Which lines run from the one containing "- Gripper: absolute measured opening" to the end of the material below? Copy them exactly, pictures excluded.

________

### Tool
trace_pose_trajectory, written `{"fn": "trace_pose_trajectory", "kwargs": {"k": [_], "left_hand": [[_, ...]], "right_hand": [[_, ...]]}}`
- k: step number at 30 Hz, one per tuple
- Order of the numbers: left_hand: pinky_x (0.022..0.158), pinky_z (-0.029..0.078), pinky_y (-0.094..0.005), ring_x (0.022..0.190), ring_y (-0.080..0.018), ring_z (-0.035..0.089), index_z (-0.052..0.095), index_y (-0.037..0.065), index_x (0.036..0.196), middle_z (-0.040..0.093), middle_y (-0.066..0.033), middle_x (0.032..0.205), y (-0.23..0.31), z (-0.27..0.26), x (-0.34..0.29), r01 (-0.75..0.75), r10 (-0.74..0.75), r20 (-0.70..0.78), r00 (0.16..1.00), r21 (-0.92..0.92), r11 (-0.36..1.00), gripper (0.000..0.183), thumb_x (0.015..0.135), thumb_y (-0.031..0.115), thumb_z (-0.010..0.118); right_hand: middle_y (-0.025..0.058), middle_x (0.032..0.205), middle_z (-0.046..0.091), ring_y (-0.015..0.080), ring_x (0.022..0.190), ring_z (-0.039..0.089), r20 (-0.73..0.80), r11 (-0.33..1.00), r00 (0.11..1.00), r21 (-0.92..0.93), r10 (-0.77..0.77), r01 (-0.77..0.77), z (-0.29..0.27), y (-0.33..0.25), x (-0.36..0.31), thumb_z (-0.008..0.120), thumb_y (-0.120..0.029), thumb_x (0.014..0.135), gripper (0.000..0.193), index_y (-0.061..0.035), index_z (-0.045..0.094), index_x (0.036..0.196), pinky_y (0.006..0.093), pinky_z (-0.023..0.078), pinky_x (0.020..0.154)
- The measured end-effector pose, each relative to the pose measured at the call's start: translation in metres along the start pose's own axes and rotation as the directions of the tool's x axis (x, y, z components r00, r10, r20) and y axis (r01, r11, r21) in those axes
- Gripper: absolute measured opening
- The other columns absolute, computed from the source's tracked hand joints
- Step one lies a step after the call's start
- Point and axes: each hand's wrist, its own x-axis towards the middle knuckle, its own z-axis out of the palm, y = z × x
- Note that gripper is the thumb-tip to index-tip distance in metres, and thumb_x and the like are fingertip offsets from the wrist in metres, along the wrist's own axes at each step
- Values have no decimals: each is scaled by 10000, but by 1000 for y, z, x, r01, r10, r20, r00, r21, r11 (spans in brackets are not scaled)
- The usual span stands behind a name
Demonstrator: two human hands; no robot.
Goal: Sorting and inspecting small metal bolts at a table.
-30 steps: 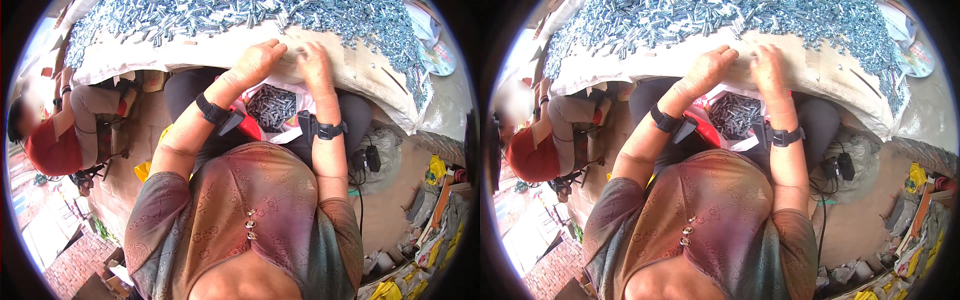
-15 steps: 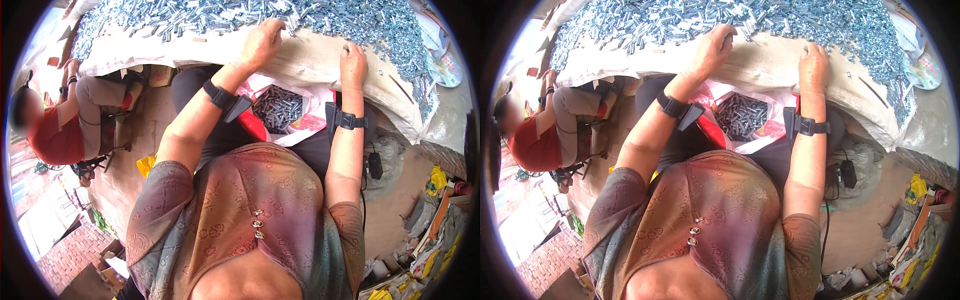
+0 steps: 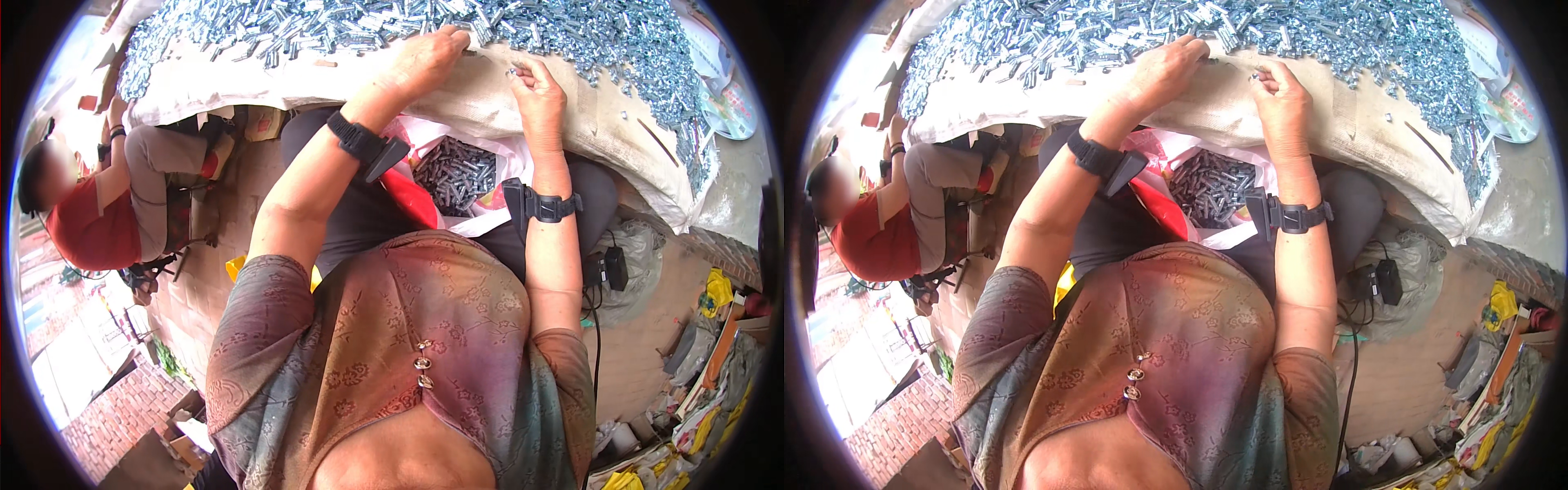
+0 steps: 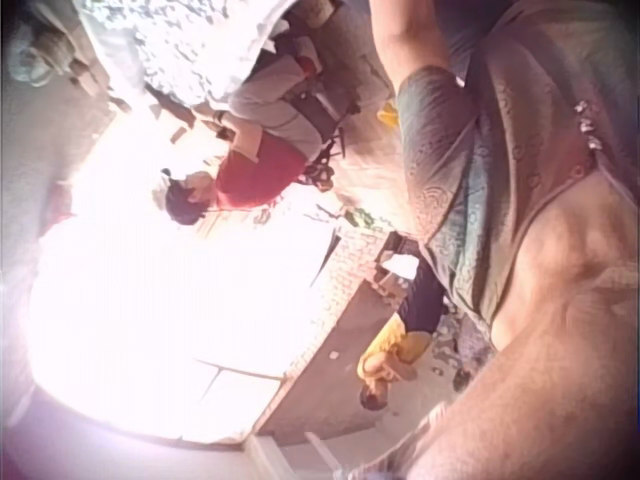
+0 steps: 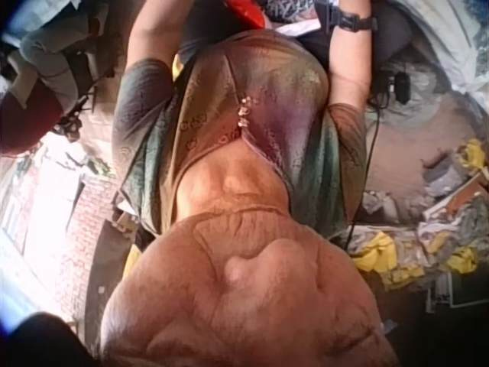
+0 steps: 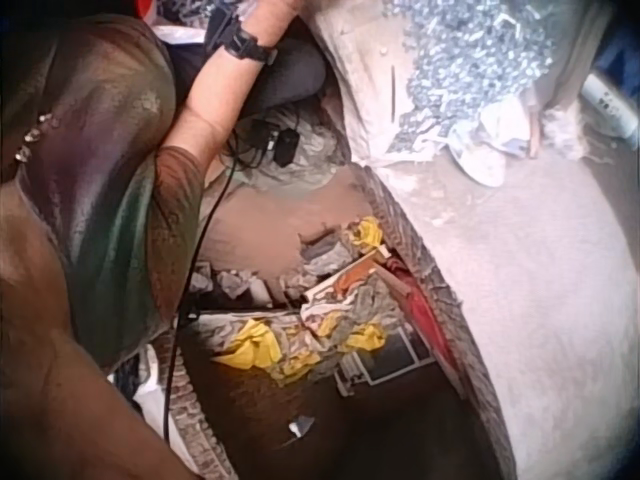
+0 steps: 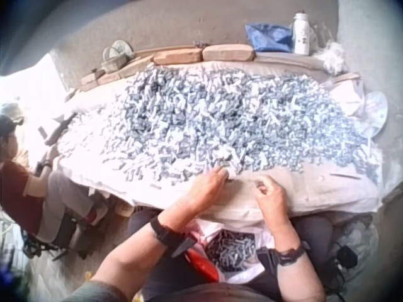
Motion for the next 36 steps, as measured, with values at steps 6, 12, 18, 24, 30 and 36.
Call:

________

◆ YOUR SOLUTION ◆
- Gripper: absolute measured opening
- The other columns absolute, computed from the source's tracked hand joints
- Step one lies a step after the call's start
- Point and axes: each hand's wrist, its own x-axis towards the middle knuckle, its own z-axis out of the palm, y = z × x
- Note that gripper is the thumb-tip to index-tip distance in metres, and thumb_x and the like are fingertip offsets from the wrist in metres, along the wrist's own axes at each step
- Values have no decimals: each is scaled by 10000, but by 1000 for y, z, x, r01, r10, r20, r00, r21, r11 (spans in brackets are not scaled)
- The usual span stands behind a name
Demonstrator: two human hands; no robot.
Goal: Sorting and inspecting small metal bolts at a table.
-30 steps: 
-15 steps: 
+0 steps: 
+0 steps: 
+0 steps: 
+0 steps: 
+0 steps: 
Motion for the next 36 steps, as measured, with values at steps 6, 12, 18, 24, 30 and 36.
Call:

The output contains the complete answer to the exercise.